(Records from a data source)

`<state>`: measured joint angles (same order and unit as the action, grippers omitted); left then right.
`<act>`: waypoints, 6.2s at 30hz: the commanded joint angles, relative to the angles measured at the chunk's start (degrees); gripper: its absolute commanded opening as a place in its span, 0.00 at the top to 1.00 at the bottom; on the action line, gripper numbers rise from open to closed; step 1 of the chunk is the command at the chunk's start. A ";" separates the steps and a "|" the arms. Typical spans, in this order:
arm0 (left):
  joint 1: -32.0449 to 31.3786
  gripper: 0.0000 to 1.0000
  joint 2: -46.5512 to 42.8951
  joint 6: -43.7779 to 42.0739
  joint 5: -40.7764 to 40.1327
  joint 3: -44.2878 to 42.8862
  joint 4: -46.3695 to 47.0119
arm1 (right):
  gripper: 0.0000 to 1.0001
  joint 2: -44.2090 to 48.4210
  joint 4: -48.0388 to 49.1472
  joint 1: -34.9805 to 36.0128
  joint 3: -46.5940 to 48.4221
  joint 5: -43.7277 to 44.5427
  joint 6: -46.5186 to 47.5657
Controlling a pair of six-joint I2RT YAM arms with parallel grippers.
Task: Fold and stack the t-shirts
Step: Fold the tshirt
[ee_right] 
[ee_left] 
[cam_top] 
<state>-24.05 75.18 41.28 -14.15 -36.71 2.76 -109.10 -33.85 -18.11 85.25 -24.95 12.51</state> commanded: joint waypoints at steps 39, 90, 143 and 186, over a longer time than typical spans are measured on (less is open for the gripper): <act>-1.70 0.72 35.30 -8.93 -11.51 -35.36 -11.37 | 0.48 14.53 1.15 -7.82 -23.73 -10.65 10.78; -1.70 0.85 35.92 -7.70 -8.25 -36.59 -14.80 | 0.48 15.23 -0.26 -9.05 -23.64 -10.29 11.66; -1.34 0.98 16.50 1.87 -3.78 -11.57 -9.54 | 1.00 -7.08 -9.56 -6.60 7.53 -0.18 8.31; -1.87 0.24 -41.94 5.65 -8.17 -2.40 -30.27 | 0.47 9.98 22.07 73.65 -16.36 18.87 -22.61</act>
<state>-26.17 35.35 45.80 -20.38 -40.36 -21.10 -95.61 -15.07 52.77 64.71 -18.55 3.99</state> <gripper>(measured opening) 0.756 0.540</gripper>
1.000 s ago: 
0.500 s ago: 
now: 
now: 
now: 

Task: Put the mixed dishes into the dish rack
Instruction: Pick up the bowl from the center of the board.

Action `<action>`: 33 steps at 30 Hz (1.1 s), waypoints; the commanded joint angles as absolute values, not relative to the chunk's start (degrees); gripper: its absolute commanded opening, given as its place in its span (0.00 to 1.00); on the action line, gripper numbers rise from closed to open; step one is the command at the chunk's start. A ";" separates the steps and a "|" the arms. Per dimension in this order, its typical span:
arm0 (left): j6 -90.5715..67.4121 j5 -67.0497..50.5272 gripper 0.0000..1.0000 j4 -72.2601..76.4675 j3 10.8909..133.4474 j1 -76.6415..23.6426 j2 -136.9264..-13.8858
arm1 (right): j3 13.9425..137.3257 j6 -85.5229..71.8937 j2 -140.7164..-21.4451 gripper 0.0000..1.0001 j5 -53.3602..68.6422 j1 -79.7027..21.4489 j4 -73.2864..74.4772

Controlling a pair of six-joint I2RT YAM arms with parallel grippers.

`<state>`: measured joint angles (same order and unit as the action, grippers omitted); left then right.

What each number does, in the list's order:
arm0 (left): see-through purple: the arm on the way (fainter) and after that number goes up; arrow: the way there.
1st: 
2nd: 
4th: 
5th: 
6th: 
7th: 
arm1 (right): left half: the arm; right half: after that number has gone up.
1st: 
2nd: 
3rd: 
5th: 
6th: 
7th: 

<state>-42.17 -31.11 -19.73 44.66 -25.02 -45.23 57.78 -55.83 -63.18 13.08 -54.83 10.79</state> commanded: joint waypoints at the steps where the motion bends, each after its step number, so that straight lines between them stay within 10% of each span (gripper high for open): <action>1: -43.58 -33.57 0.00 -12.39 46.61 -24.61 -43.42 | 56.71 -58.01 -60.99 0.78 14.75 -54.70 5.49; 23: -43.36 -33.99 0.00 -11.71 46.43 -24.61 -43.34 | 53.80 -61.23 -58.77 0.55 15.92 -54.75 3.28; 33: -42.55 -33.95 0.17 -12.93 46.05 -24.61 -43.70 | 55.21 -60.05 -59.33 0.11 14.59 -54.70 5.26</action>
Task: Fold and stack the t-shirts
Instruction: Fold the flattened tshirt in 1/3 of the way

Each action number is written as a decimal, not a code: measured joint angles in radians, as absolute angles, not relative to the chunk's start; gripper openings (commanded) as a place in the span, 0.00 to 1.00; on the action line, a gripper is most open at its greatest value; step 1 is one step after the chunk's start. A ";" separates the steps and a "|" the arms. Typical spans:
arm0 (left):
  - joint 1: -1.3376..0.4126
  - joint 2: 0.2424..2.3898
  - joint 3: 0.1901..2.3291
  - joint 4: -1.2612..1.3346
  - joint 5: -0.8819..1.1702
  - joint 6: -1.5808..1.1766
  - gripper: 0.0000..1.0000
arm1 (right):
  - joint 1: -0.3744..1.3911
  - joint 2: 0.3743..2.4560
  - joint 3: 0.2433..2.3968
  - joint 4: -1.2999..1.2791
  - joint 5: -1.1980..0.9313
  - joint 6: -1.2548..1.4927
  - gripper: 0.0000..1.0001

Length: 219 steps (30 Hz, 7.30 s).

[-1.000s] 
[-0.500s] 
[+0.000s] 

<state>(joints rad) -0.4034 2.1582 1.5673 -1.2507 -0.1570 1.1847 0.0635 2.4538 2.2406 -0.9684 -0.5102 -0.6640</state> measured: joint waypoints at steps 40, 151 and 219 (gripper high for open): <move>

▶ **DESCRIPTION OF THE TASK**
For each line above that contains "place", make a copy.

▶ **RESULT BELOW**
`<act>`: waypoints, 6.2s at 30hz: the commanded joint angles, relative to the angles measured at the chunk's start (degrees); gripper: its absolute commanded opening as a place in its span, 0.00 at the top to 1.00 at the bottom; on the action line, gripper numbers rise from open to closed; step 1 of the chunk is the command at the chunk's start. A ";" separates the steps and a "|" the arms. Typical spans, in this order:
Action `<action>`: 33 steps at 30 Hz (1.1 s), waypoints; the commanded joint angles as absolute values, not relative to the chunk's start (degrees); gripper: its absolute commanded opening, given as its place in its span (0.00 to 1.00); on the action line, gripper numbers rise from closed to open; step one is the command at the chunk's start. A ";" separates the steps and a "|" the arms. Per dimension in this order, its typical span:
Each action number is written as a decimal, not a code: measured joint angles in radians, as absolute angles, not relative to the chunk's start; gripper openings (commanded) as a place in the span, 0.00 to 1.00; on the action line, a gripper is most open at its greatest value; step 1 is one step after the chunk's start. A ";" separates the steps and a "|" the arms. Typical spans:

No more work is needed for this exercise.